If, for some reason, you aren’t able to breastfeed at that time, you need to express milk for storage. Don’t skip a feeding!
3. Nurse Both Breasts
You want to nurse both breasts, but it may not be during one feeding. Let the baby breastfeed fully from one breast, draining it totally. Then, move your baby to the second breast. If he no longer is hungry, start with the second breast for the next feeding.
4. Address Cracked Nipples ASAP
Don’t ignore those cracked nipples! If you haven’t already, get a hold of a lactation consultant to help you determine why you have cracked nipples. Use a lanolin-based cream to help heal the nipples, let them air dry, and try a breast shield if your nipples start to bleed.

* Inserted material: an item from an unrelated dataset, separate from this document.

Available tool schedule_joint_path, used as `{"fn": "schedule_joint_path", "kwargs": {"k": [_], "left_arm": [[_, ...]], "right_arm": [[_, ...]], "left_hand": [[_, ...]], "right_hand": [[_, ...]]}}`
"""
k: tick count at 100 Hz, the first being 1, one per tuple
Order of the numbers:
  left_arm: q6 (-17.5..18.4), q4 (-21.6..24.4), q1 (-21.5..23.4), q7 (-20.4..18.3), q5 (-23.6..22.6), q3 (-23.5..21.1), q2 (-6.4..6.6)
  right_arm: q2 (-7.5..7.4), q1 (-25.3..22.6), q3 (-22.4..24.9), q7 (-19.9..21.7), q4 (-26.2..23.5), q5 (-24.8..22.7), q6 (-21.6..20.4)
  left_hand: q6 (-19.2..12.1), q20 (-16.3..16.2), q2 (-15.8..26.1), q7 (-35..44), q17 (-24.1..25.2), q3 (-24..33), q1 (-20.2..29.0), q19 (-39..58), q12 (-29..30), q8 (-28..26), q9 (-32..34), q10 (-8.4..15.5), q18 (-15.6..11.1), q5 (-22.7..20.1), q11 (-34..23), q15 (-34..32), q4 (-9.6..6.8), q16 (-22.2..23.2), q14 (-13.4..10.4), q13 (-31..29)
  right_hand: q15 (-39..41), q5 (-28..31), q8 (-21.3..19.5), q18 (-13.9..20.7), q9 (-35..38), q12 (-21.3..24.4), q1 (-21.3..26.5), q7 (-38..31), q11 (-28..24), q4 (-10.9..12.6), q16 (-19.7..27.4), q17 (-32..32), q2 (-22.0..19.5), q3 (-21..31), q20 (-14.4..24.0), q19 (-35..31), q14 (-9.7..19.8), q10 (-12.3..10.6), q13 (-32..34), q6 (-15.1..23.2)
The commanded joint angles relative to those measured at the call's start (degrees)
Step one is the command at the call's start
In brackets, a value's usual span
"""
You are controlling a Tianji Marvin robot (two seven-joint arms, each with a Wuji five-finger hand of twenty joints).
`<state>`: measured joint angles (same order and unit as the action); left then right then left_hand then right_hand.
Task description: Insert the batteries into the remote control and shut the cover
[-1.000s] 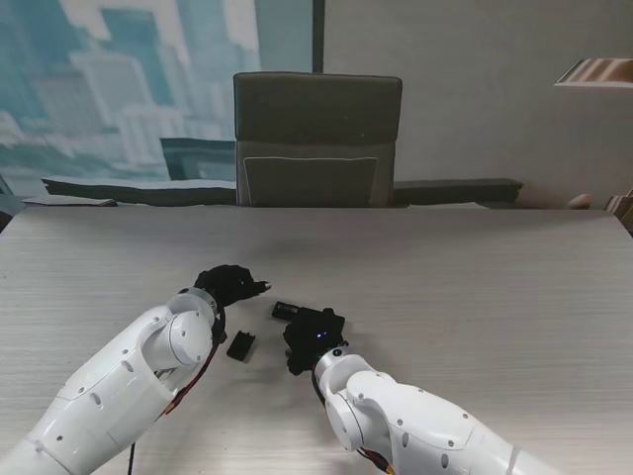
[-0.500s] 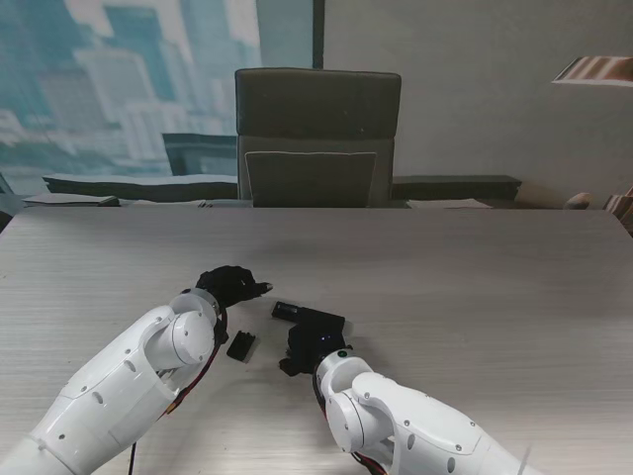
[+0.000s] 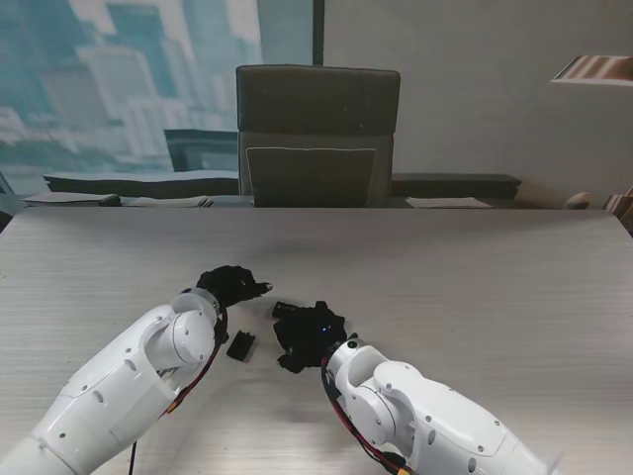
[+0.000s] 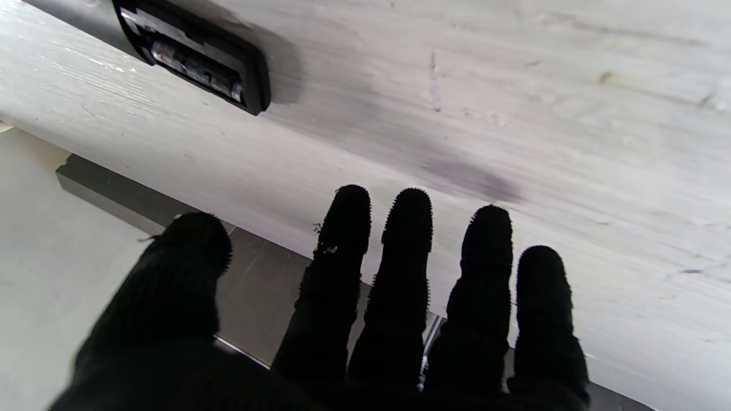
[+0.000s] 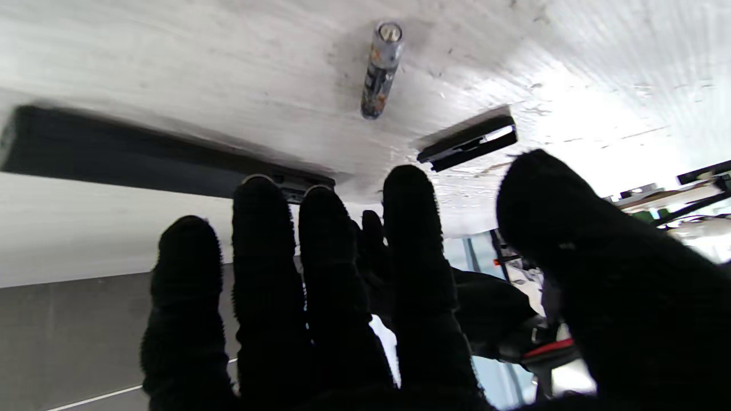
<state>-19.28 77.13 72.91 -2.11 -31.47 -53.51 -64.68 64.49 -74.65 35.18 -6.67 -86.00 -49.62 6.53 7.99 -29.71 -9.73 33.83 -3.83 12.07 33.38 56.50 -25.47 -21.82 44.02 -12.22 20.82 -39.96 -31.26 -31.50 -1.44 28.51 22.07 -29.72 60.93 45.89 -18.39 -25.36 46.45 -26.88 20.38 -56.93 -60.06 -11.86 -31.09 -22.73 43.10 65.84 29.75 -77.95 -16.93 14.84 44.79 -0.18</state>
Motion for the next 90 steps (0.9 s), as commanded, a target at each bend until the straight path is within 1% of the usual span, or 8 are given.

5. Don’t Use Tightly Fitting Bras
Pressure can cause mastitis, so avoid ill-fitting bras and clothes that might put too much pressure onto your milk ducts and block the flow of milk. It can cause engorgement, so pay attention to what you’re wearing.
6. Wean Slowly
When the time comes to wean your baby, make sure that you do so slowly. Don’t try to stop breastfeeding overnight.
Not only does that increase your risk of mastitis, but it’s also incredibly uncomfortable. Try to gradually reduce the number of times you breastfeed each day, which will help your breast gradually reduce the amount of milk created.
When it comes to mastitis, prevention is the key. It’s better to prevent it than have to suffer through the symptoms.
If you do find yourself with mastitis while breastfeeding, remember that emptying your breasts and healing any nipple cracks are the most important things. Increase your fluid intake, rest, and take antibiotics if the infection lasts for more than 24 hours.